= Required work =
The data that follows must be transcribed in full and exactly, minus the pictures.

= Record excerpts =
┌────────

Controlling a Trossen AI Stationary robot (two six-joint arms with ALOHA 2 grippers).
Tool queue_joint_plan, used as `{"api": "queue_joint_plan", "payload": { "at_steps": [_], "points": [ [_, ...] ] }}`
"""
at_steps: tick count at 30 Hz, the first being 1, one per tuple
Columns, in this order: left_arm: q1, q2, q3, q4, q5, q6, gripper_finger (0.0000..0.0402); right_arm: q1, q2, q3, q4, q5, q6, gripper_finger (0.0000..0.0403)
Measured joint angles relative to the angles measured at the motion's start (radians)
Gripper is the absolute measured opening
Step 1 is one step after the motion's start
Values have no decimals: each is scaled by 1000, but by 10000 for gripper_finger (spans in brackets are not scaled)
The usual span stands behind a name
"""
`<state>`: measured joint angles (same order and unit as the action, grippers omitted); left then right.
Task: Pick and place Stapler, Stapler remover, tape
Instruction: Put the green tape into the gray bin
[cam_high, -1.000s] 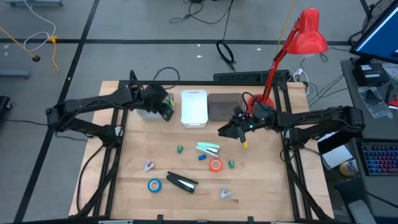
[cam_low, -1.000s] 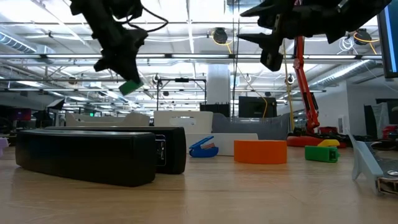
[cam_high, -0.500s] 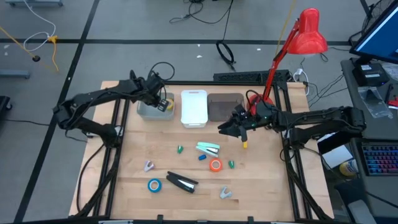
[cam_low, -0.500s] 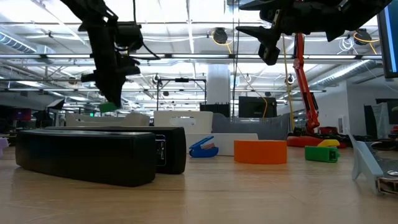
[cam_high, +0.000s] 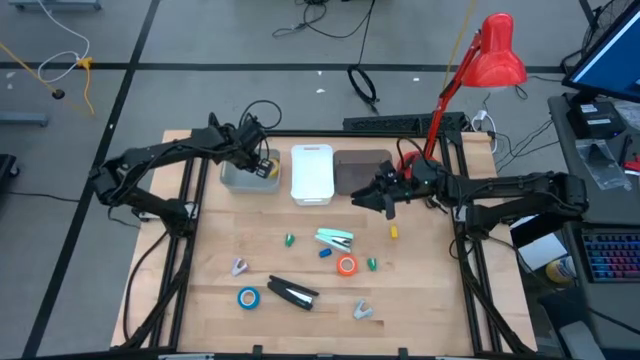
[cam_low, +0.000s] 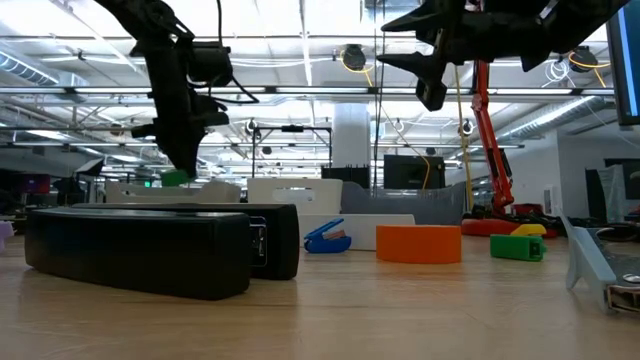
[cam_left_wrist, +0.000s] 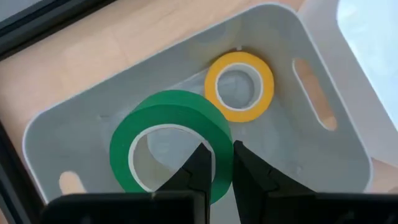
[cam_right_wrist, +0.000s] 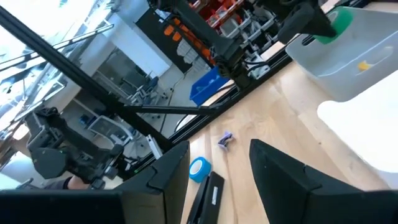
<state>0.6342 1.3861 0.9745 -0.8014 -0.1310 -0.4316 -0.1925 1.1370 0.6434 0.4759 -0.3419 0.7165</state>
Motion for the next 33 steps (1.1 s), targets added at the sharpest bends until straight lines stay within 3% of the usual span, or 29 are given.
{"api": "queue_joint_plan", "payload": {
  "at_steps": [12,24,33],
  "points": [
    [59,5,0,32,49,8,38,-37,0,0,-25,0,3,160],
    [54,174,-1,116,53,15,38,-38,0,0,-25,-2,2,160],
    [55,229,-1,112,51,23,38,-38,0,0,-25,-2,-1,160]
  ]
}}
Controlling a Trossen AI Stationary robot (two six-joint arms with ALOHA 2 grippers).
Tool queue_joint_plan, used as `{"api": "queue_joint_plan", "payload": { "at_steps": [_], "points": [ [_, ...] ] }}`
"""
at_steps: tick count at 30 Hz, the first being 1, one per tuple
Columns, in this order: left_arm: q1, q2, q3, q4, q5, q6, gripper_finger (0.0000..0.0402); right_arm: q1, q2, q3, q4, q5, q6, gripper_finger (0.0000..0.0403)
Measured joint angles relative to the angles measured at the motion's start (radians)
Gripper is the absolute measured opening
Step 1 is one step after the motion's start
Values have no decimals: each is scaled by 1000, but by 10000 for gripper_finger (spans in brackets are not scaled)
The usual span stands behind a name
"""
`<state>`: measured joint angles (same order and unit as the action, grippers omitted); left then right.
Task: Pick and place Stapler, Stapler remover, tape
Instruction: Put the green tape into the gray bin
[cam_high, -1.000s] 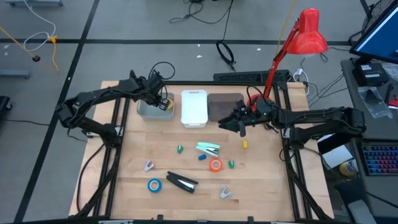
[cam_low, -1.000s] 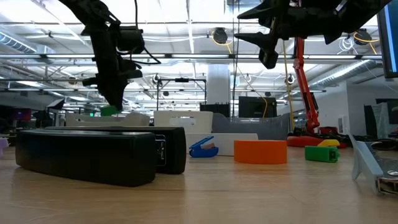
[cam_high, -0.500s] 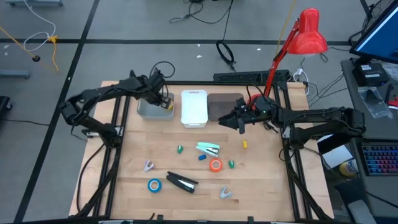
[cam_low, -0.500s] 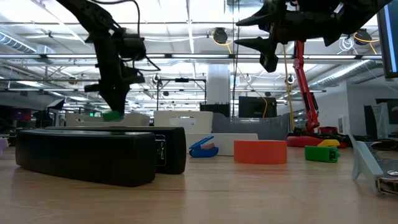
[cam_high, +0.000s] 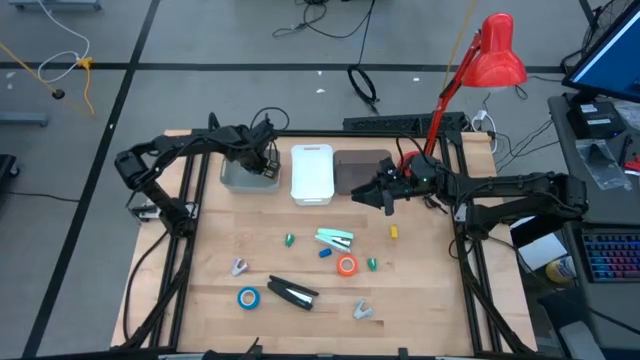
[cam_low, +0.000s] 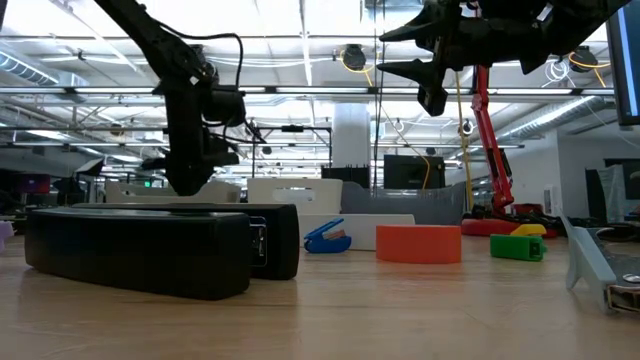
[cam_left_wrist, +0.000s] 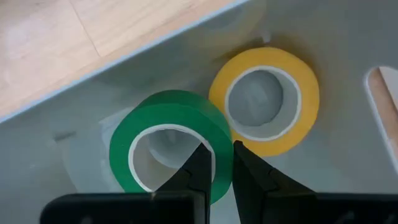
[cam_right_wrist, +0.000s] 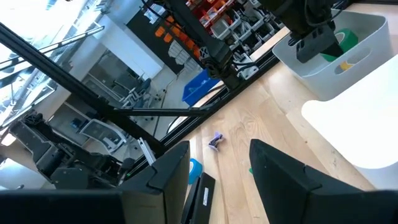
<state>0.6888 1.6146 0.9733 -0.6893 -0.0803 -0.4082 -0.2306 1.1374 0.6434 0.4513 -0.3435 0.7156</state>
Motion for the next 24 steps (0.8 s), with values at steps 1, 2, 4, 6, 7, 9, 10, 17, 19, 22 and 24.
{"api": "queue_joint_plan", "payload": {
  "at_steps": [1,2,4,6,7,9,10,17,19,22,24],
  "points": [
    [0,-1,0,0,-4,3,38,0,0,0,0,0,-2,160],
    [0,-1,0,0,-11,3,38,0,0,0,0,0,-2,160],
    [0,0,0,0,-25,2,38,0,0,0,0,0,-2,160],
    [0,0,0,-3,-30,-8,41,0,0,0,0,0,-2,160],
    [0,0,0,-6,-32,-14,45,0,0,0,0,0,-2,160],
    [0,0,0,-11,-33,-16,51,0,0,0,0,0,-2,160],
    [0,0,0,-11,-33,-17,52,0,0,0,0,0,-2,160],
    [-4,0,0,-10,-29,-16,55,0,0,0,0,0,-2,160],
    [-4,0,0,-10,-29,-17,66,0,0,0,0,0,-2,160],
    [-4,0,0,-10,-29,-19,85,1,0,0,0,0,-2,160],
    [-3,0,0,-11,-29,-19,98,1,0,0,0,0,-2,160]
  ]
}}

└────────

= Output of the exercise =
Controlling a Trossen AI Stationary robot (two six-joint arms with ALOHA 2 grippers).
Tool queue_joint_plan, used as `{"api": "queue_joint_plan", "payload": { "at_steps": [_], "points": [ [_, ...] ] }}`
"""
at_steps: tick count at 30 Hz, the first being 1, one per tuple
Columns, in this order: left_arm: q1, q2, q3, q4, q5, q6, gripper_finger (0.0000..0.0402); right_arm: q1, q2, q3, q4, q5, q6, gripper_finger (0.0000..0.0403)
Measured joint angles relative to the angles measured at the motion's start (radians)
Gripper is the absolute measured opening
Step 1 is one step after the motion's start
Values have no decimals: each is scaled by 1000, but by 10000 for gripper_finger (spans in brackets are not scaled)
The usual span stands behind a name
"""
`<state>`: measured joint angles (same order and unit as the action, grippers omitted); left then right.
Task: Pick and place Stapler, Stapler remover, tape
Instruction: Put the green tape into the gray bin
[cam_high, -1.000s] 
[cam_low, -1.000s] 
[cam_high, -0.500s] 
[cam_low, -0.500s] 
[cam_high, +0.000s] 
[cam_low, +0.000s] 
[cam_left_wrist, +0.000s] 
[cam_right_wrist, +0.000s] 
<state>0.6342 1.3861 0.9745 -0.8014 -0.1310 -0.4316 -0.1925 1.1370 0.6434 0.4759 -0.3419 0.7165</state>
Motion for the next 33 steps (1.1 s), targets added at the sharpest bends until straight lines stay within 3% of the usual span, or 29 are given.
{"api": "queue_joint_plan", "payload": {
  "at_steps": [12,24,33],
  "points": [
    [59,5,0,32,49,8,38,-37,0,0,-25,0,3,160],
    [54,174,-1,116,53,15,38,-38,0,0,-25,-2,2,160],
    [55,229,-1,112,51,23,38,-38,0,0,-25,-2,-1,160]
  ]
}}
Controlling a Trossen AI Stationary robot (two six-joint arms with ALOHA 2 grippers).
Tool queue_joint_plan, used as `{"api": "queue_joint_plan", "payload": { "at_steps": [_], "points": [ [_, ...] ] }}`
"""
at_steps: tick count at 30 Hz, the first being 1, one per tuple
Columns, in this order: left_arm: q1, q2, q3, q4, q5, q6, gripper_finger (0.0000..0.0402); right_arm: q1, q2, q3, q4, q5, q6, gripper_finger (0.0000..0.0403)
Measured joint angles relative to the angles measured at the motion's start (radians)
Gripper is the absolute measured opening
Step 1 is one step after the motion's start
Values have no decimals: each is scaled by 1000, but by 10000 for gripper_finger (spans in brackets are not scaled)
The usual span stands behind a name
"""
`<state>`: measured joint angles (same order and unit as the action, grippers omitted); left then right.
Task: Pick and place Stapler, Stapler remover, tape
Instruction: Put the green tape into the gray bin
[cam_high, -1.000s] 
[cam_low, -1.000s] 
[cam_high, -0.500s] 
[cam_low, -0.500s] 
[cam_high, +0.000s] 
[cam_low, +0.000s] 
[cam_left_wrist, +0.000s] 
[cam_right_wrist, +0.000s] 
<state>0.6888 1.6146 0.9733 -0.6893 -0.0803 -0.4082 -0.2306 1.1374 0.6434 0.4513 -0.3435 0.7156</state>
Motion for the next 24 steps (0.8 s), with values at steps 1, 2, 4, 6, 7, 9, 10, 17, 19, 22 and 24.
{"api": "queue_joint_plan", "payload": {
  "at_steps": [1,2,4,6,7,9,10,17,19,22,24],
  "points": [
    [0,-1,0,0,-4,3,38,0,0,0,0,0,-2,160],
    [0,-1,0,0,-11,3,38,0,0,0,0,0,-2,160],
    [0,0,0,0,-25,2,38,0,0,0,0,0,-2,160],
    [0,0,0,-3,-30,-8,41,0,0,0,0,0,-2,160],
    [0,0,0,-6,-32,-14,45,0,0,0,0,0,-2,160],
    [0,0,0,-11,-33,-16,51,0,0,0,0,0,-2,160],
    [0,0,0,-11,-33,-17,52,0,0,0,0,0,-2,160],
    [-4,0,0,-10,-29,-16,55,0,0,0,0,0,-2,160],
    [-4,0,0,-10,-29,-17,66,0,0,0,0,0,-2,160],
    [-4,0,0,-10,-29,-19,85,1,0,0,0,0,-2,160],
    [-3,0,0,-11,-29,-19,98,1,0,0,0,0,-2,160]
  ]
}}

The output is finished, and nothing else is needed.